Pour toutes ces raisons, le rabais est devenu aujourd'hui, à l'inverse de ce qui était sa vocation initiale, un mécanisme profondément inéquitable.


* 40 Article 2 TCE (ex article 2).

* 41 Titre II, articles 32 à 38 TCE (ex articles 38 à 46).

* 42 Comme découlant de la mise en place de prélèvements et de restitutions aux frontières du marché commun (arrêt du 13 mars 1968), d'une organisation européenne de marché et d'une réglementation des prix. Mais il existe à ce sujet une jurisprudence plus récente, mitigée (15 septembre 1995 - Empresa National de Urania / Commission)

* 43 Article 269, traité CE. Décision du Conseil du 21 avril 1970 ;

* 44 Il s'agit de ressources propres « par nature » : les produits correspondants, une fois perçus effectivement par les États membres, sont versés, chaque mois, à un compte spécial ouvert au nom de la Commission. Tout retard entraîne le paiement d'intérêts.

* 45 C.f. notamment Jean Casy, Politique étrangère n° 2, 1980, Le problème de la contribution britannique au budget des communautés, et Françoise de la Serre, Politique étrangère n° 1, 1984, L'imbroglio agro-budgétaire.

* 46 Le principe d'universalité ne résulte pas du traité mais du règlement financier du 21 décembre 1977 applicable au budget général des communautés (article 4).

* 47 La Cour des comptes européenne a été créée le 22 juillet 1975 par le traité de Bruxelles et élevé au rang d'institution européenne le 1er novembre 1993, à l'entrée en vigueur du traité de Maastricht.

* 48 Note n° 59 du 21 mai 2007 : Budget communautaire et « juste retour » : de quoi parle-t-on ?

* 49 Etude de M. Gretschmann, achevée en octobre 1998 : Réforme des ressources propres et positions nettes du budget de l'Union européenne.

* 50 Par exemple, un produit entrant sur le territoire allemand à partir du port d'Anvers donnera lieu au paiement d'un droit encaissé par les douanes belges. On estime que l'effet Rotterdam complique l'imputation d'environ 25 % des recettes du budget de l'UE.

* 51 Les soldes « opérationnels » excluent non seulement les ressources propres traditionnelles mais aussi les dépenses administratives. Ils incluent, en revanche, la correction britannique.

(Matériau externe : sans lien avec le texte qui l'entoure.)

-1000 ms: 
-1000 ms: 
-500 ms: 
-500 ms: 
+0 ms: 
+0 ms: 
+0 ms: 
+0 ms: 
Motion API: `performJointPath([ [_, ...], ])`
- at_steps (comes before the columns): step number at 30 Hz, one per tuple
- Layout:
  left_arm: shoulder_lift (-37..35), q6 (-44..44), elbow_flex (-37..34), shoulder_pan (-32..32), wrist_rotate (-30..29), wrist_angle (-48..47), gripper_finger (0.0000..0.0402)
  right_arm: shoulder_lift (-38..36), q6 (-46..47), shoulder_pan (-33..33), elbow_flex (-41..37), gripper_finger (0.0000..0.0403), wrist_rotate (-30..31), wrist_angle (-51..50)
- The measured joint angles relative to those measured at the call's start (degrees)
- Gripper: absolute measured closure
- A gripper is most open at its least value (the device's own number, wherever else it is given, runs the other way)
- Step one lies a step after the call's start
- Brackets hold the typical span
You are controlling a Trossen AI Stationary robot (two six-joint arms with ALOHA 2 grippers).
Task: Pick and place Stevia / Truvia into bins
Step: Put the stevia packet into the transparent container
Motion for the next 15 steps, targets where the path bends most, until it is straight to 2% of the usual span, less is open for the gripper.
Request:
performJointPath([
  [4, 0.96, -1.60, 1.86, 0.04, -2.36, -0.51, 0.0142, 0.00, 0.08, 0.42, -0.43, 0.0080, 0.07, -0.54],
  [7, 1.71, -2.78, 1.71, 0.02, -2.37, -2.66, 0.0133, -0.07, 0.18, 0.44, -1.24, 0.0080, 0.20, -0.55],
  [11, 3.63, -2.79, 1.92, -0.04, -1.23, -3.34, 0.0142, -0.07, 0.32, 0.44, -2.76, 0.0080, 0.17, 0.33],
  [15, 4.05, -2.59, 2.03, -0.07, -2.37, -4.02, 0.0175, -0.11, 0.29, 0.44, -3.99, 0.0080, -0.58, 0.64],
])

* 52 N° 59 du 21 mai 2017.

* 53 Op.cit. - Réforme des ressources propres et positions nettes du budget de l'Union européenne - Klaus Gretschmann - Octobre 1998.

* 54 Le CAS prend aussi en considération les effets sur les IDE (investissements directs de l'étranger).

* 55 Cf. étude précitée de Klaus Gretschmann.

* 56 Le deuxième, derrière l'Allemagne et devant la France pour le PNB global (en parité de pouvoir d'achat).

* 57 En termes de retour mesuré par rapport à la proportion moyenne européenne. Les dépenses sur le territoire britannique au titre de la cohésion sont inférieures à ce qu'elles devraient être, pas celles de la PAC.

* 58 Malgré la prise en compte des améliorations liées à la création de la ressource RNB et à l'augmentation des frais de perception des droits de douane.